**Exercise data**
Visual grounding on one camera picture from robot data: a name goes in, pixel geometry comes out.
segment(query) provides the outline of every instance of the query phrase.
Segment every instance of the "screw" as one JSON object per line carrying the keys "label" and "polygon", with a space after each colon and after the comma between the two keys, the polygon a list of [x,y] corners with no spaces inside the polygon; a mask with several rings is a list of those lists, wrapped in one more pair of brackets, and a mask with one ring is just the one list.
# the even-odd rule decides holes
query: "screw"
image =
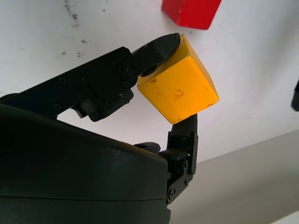
{"label": "screw", "polygon": [[81,82],[87,84],[87,83],[88,83],[88,77],[86,77],[86,76],[82,76],[82,77],[81,77]]}
{"label": "screw", "polygon": [[64,84],[66,84],[66,79],[63,77],[59,77],[58,82],[59,82],[59,84],[64,85]]}
{"label": "screw", "polygon": [[173,198],[173,191],[169,190],[168,192],[168,199],[171,200]]}
{"label": "screw", "polygon": [[53,104],[53,109],[55,111],[60,111],[62,109],[62,106],[60,103],[55,103],[55,104]]}
{"label": "screw", "polygon": [[125,65],[123,68],[122,68],[122,71],[123,73],[125,73],[125,75],[127,76],[131,76],[133,74],[133,69],[131,66],[129,65]]}

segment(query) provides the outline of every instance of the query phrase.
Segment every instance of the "wooden block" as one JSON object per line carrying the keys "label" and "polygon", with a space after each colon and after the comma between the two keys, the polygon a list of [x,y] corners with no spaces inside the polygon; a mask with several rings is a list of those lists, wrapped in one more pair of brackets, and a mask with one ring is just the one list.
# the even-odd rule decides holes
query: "wooden block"
{"label": "wooden block", "polygon": [[153,74],[139,77],[137,88],[171,124],[219,100],[209,73],[184,35],[170,60]]}
{"label": "wooden block", "polygon": [[209,29],[221,0],[163,0],[162,10],[176,24]]}

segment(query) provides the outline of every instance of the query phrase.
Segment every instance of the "yellow block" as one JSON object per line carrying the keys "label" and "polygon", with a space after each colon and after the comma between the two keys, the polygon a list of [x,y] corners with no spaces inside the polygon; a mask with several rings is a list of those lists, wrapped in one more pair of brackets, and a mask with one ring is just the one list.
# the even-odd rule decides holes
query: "yellow block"
{"label": "yellow block", "polygon": [[153,74],[139,77],[137,88],[171,124],[219,101],[209,73],[184,35],[169,61]]}

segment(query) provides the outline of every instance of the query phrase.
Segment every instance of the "red cube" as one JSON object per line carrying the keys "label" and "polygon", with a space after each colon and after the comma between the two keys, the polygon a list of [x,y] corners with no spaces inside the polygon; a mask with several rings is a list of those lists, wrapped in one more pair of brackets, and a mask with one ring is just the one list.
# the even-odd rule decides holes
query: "red cube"
{"label": "red cube", "polygon": [[163,0],[162,10],[182,27],[209,29],[221,0]]}

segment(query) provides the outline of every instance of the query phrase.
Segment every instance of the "red handwritten number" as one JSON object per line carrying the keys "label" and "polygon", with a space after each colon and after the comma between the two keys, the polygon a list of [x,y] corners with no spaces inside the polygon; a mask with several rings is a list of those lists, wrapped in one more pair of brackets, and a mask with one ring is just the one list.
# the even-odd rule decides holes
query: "red handwritten number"
{"label": "red handwritten number", "polygon": [[178,91],[181,93],[181,95],[176,95],[176,97],[179,99],[180,97],[182,97],[184,95],[184,93],[181,90],[178,90]]}

**Description of the task**
Your copy must match the records above word for word and contain no pictures.

**Written response**
Visual grounding on one camera picture from robot data: a name goes in, pixel geometry comes out.
segment(query) provides the outline of every instance of the query phrase.
Segment every instance of the "screw" as one JSON object per line carrying the keys "label" and "polygon", with a space after each colon and after the comma between the two keys, the polygon a list of [x,y] corners with no spaces inside the polygon; a mask with several rings is a list of those lists, wrapped in one more pair of brackets, and a mask with one ring is just the one list.
# the even-odd rule decides holes
query: "screw"
image =
{"label": "screw", "polygon": [[81,82],[87,84],[87,83],[88,83],[88,77],[86,77],[86,76],[82,76],[82,77],[81,77]]}
{"label": "screw", "polygon": [[64,84],[66,84],[66,79],[63,77],[59,77],[58,82],[59,82],[59,84],[64,85]]}
{"label": "screw", "polygon": [[173,198],[173,191],[169,190],[168,192],[168,199],[171,200]]}
{"label": "screw", "polygon": [[53,104],[53,109],[55,111],[60,111],[62,109],[62,106],[60,103],[55,103],[55,104]]}
{"label": "screw", "polygon": [[125,65],[123,68],[122,68],[122,71],[123,73],[125,73],[125,75],[127,76],[131,76],[133,74],[133,69],[131,66],[129,65]]}

segment(query) provides the outline of every instance of the query phrase.
Segment every instance of the "wooden block" as one JSON object per line carrying the keys "label" and "polygon", with a space after each colon and after the comma between the two keys, the polygon a list of [x,y] corners with no spaces inside the polygon; a mask with several rings is a list of those lists, wrapped in one more pair of brackets, and a mask with one ring is just the one list.
# the even-odd rule decides holes
query: "wooden block"
{"label": "wooden block", "polygon": [[153,74],[139,77],[137,88],[171,124],[219,100],[209,73],[184,35],[170,60]]}
{"label": "wooden block", "polygon": [[209,29],[221,0],[163,0],[162,10],[176,24]]}

segment(query) provides the outline of every instance of the query phrase.
Segment every instance of the "yellow block" as one JSON object per line carrying the keys "label" and "polygon", with a space after each colon and after the comma between the two keys, the polygon a list of [x,y] corners with no spaces inside the polygon; a mask with several rings is a list of those lists, wrapped in one more pair of brackets, and a mask with one ring is just the one list.
# the even-odd rule decides holes
query: "yellow block"
{"label": "yellow block", "polygon": [[153,74],[139,77],[137,88],[171,124],[219,101],[209,73],[184,35],[169,61]]}

segment(query) provides the outline of every instance of the query phrase.
Segment every instance of the "red cube" as one JSON object per line carrying the keys "label" and "polygon", with a space after each colon and after the comma between the two keys, the polygon a list of [x,y] corners with no spaces inside the polygon; a mask with several rings is a list of those lists, wrapped in one more pair of brackets, and a mask with one ring is just the one list.
# the even-odd rule decides holes
query: "red cube"
{"label": "red cube", "polygon": [[163,0],[162,10],[182,27],[209,29],[221,0]]}

segment(query) provides the outline of every instance of the query phrase.
Segment every instance of the "red handwritten number" as one JSON object per line carrying the keys "label" and "polygon", with a space after each colon and after the comma between the two keys, the polygon a list of [x,y] corners with no spaces inside the polygon; a mask with several rings is a list of those lists, wrapped in one more pair of brackets, and a mask with one ring is just the one list.
# the even-odd rule decides holes
query: "red handwritten number"
{"label": "red handwritten number", "polygon": [[178,91],[181,93],[181,95],[176,95],[176,97],[179,99],[180,97],[182,97],[184,95],[184,93],[181,90],[178,90]]}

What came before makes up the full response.